Alguien de su equipo, que se encontraba sentado en una silla próxima, trabajando sobre un mapa en un tablero, m'urmuró algo que Jordan no logró entender.

- Cierra el pico -dijo Golz en inglés-. Bromeo cuando quiero. Soy tan serio, que puedo bromear. Vamos, bébase esto y lárguese. ¿Ha comprendido, no?

- Sí -dijo Jordan-; lo he comprendido. Se estrecharon las manos, se saludaron y Jordan salió hacia el coche, en donde le aguardaba el viejo dormido. En aquel mismo coche llegaron a Guadarrama, con el viejo siempre dormido, y subieron por la carretera de Navacerrada hasta el Club Alpino, en donde Jordan descansó tres horas antes de proseguir la marcha.

Esa era la última vez que había visto a Golz, con su extraña cara blanquecina, que nunca se bronceaba, con sus ojos de lechuza, con su enorme nariz y sus finos labios, con su cabeza calva, surcada de cicatrices y arrugas. Al día siguiente por la noche, estarían todos preparados, en los alrededores de El Escorial, a lo largo de la oscura carretera: las largas líneas de camiones cargando a los soldados en la oscuridad; los hombres, pesadamente cargados, subiendo a los camiones; las secciones de ametralladoras izando sus máquinas hasta los camiones; los tanques remolcando por las rampas a los alargados camiones; toda una división se lanzaría aquella noche al frente para atacar el puerto. Pero no quería pensar en eso. No era asunto suyo. Era de la incumbencia de Golz. El sólo tenía una cosa que hacer, y en eso tenía que pensar. Y tenía que pensar en ello claramente, aceptar las cosas según venían y no inquietarse. Inquietarse era tan malo como tener miedo. Hacía las cosas más difíciles.

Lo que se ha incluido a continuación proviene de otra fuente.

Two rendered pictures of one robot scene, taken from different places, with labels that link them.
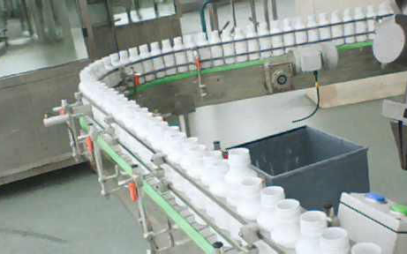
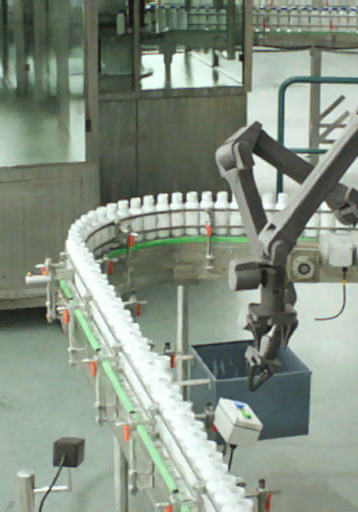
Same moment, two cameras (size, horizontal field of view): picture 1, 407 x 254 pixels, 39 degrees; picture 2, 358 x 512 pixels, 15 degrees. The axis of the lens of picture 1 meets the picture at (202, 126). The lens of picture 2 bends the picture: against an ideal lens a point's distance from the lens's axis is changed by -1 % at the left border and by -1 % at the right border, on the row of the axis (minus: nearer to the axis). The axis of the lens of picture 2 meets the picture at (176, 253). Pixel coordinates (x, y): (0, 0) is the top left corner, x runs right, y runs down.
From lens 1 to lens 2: 2.52 m
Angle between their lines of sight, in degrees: 6
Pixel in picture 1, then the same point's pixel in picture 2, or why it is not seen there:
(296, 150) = not seen: hidden behind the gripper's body
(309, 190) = (249, 398)
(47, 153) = (3, 284)
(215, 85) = (227, 257)
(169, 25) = (227, 101)
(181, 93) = (184, 260)
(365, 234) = (222, 424)
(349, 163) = (291, 382)
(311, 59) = (340, 253)
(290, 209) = (174, 399)
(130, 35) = (160, 108)
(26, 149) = not seen: outside the picture
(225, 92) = not seen: hidden behind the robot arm
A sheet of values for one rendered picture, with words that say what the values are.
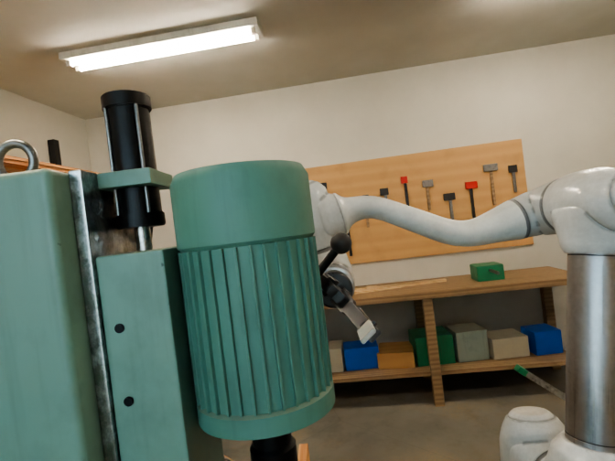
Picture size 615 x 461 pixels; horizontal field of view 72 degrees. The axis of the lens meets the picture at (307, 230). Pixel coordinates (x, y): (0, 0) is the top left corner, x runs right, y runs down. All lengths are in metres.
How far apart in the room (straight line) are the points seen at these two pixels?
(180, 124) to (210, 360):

Se sentó junto al arroyo, contemplando el agua clara que se deslizaba entre las rocas, y descubrió al otro lado del riachuelo una mata espesa de berros. Saltó sobre el agua, cogió todo lo que podía coger con las manos, lavó en la corriente las enlodadas raíces y volvió a sentarse junto a su mochila, para devorar las frescas y limpias hojas y los pequeños tallos enhiestos y ligeramente picantes. Luego se arrodilló junto al agua, y haciendo correr el cinturón al que estaba sujeta la pistola, de modo que no se mojase, se inclinó, sujetándose con una y otra mano sobre los pedruscos del borde y bebió a morro. El agua estaba tan fría, que hacía daño.

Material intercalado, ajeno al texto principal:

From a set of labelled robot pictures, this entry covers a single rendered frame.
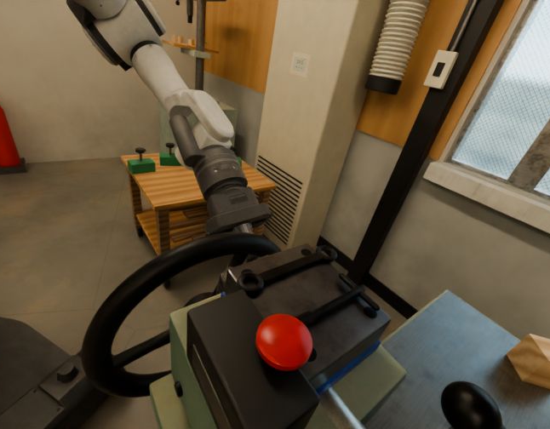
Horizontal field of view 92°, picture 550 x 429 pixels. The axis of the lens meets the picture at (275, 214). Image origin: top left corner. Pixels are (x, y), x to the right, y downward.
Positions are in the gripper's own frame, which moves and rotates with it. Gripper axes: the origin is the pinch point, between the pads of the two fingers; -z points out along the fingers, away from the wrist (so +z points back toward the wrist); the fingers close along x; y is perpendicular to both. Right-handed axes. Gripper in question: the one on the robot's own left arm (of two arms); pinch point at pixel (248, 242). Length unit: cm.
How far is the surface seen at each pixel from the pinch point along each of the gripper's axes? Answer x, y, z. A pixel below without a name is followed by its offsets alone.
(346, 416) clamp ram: 7.2, 24.7, -19.5
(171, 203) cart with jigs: 3, -63, 44
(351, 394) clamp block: 5.8, 23.9, -19.0
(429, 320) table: -12.6, 15.1, -21.1
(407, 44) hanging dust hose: -99, -2, 60
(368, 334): 4.1, 26.4, -15.8
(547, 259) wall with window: -115, -18, -39
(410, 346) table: -6.9, 16.4, -21.7

Se irguió, volvió la cabeza, al oír pasos, y vio al viejo que bajaba por los peñascos. Con él iba otro hombre, vestido también con la blusa negra de aldeano, y con los pantalones grises de pana, que eran casi un uniforme en aquella provincia; iba calzado con alpargatas y con una carabina cargada al hombro. En la cabeza no llevaba nada. Los dos hombres bajaban saltando por las rocas como cabras.

Cuando llegaron hasta él, Robert Jordan se puso de pie.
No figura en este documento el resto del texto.